● **TASK ITEM**: Extract from the entries below, exactly as given, only the lines from the line containing "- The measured" to the line containing "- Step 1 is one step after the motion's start", both lines included.

● **INFORMATION PROVIDED**:
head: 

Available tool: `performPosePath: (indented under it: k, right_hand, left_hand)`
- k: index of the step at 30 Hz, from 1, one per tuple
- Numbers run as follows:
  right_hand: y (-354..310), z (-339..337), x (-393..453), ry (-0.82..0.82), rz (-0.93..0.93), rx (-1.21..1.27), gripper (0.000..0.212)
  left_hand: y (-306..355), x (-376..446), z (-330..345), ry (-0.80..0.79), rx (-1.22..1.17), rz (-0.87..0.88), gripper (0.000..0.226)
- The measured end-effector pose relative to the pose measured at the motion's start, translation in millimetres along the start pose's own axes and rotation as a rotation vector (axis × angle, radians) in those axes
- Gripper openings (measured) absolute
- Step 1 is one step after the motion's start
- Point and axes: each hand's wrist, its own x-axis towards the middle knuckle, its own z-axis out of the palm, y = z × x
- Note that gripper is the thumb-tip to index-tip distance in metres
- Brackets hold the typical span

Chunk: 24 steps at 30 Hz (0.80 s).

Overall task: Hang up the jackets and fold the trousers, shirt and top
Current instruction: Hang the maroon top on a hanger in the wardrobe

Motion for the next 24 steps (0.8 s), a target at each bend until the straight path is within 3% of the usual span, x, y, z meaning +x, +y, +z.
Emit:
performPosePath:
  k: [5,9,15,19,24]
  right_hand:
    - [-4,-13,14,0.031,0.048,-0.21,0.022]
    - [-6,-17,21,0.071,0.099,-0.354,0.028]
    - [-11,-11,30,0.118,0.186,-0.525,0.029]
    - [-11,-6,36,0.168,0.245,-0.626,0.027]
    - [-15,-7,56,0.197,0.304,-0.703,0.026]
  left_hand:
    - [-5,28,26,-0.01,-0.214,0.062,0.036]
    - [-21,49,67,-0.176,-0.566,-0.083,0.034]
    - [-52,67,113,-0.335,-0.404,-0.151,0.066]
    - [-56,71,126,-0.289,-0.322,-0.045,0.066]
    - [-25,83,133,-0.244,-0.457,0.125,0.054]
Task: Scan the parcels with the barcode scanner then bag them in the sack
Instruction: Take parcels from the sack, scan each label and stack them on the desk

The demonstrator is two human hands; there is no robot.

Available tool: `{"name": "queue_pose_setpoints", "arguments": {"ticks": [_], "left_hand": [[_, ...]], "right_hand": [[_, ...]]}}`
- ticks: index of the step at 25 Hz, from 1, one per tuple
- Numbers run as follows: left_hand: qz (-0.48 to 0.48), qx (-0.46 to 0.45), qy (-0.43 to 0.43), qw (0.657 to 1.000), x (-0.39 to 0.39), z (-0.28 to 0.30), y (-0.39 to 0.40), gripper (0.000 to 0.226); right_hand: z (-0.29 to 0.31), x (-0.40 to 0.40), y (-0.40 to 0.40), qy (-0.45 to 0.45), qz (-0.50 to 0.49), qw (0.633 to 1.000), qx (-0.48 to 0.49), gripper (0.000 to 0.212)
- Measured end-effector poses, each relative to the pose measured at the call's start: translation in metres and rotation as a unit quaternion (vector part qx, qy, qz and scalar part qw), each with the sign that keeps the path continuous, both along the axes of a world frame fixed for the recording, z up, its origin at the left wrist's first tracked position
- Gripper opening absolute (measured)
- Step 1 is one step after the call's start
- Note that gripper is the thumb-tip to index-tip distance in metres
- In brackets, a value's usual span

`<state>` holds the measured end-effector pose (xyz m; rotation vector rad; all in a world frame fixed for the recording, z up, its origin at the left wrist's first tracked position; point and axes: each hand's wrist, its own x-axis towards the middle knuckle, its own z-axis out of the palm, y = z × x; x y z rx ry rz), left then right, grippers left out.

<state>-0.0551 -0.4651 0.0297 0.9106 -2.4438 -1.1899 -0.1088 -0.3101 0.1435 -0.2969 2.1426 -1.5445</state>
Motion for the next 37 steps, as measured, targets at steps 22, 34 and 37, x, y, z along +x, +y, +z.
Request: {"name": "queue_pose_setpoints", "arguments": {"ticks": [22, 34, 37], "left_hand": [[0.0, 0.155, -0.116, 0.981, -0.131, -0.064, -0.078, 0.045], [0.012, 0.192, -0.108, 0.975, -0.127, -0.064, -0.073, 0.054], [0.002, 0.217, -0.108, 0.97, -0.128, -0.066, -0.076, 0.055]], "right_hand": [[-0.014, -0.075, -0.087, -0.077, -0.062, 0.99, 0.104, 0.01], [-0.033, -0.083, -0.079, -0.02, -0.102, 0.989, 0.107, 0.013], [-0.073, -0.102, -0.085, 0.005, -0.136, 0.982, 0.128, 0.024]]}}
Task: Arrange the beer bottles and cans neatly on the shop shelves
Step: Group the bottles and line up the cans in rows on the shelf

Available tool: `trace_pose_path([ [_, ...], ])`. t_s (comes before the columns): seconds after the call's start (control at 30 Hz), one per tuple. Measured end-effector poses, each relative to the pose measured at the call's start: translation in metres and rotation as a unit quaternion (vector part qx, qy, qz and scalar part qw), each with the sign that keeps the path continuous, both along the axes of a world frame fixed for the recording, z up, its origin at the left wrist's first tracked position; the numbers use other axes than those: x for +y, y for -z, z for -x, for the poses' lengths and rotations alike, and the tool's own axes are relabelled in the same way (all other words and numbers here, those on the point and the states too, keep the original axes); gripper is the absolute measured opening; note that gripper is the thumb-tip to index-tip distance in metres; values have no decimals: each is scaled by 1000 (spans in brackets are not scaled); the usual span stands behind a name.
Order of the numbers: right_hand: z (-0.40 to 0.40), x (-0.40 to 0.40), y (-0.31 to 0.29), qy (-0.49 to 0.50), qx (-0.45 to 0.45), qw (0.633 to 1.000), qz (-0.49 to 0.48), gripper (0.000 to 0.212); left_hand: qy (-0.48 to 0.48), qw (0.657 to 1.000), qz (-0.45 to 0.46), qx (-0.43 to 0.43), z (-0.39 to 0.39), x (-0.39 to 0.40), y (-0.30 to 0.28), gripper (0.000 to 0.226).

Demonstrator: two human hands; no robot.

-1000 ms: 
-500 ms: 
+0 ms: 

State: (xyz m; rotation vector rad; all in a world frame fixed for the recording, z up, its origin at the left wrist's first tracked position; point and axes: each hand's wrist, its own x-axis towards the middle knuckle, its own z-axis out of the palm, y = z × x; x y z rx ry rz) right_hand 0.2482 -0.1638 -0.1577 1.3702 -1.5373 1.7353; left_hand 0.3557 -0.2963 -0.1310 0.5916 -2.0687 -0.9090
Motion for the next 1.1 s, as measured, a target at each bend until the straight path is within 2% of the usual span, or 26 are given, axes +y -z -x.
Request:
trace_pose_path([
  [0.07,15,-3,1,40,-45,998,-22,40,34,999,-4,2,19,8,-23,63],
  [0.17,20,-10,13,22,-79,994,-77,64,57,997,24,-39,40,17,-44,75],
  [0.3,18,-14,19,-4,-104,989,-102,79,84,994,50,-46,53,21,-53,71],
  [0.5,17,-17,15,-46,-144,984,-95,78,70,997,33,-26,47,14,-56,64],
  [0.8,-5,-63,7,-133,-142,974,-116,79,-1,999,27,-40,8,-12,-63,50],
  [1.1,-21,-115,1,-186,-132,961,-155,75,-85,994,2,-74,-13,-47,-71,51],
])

● **ANSWER AREA**:
- The measured end-effector pose relative to the pose measured at the motion's start, translation in millimetres along the start pose's own axes and rotation as a rotation vector (axis × angle, radians) in those axes
- Gripper openings (measured) absolute
- Step 1 is one step after the motion's start

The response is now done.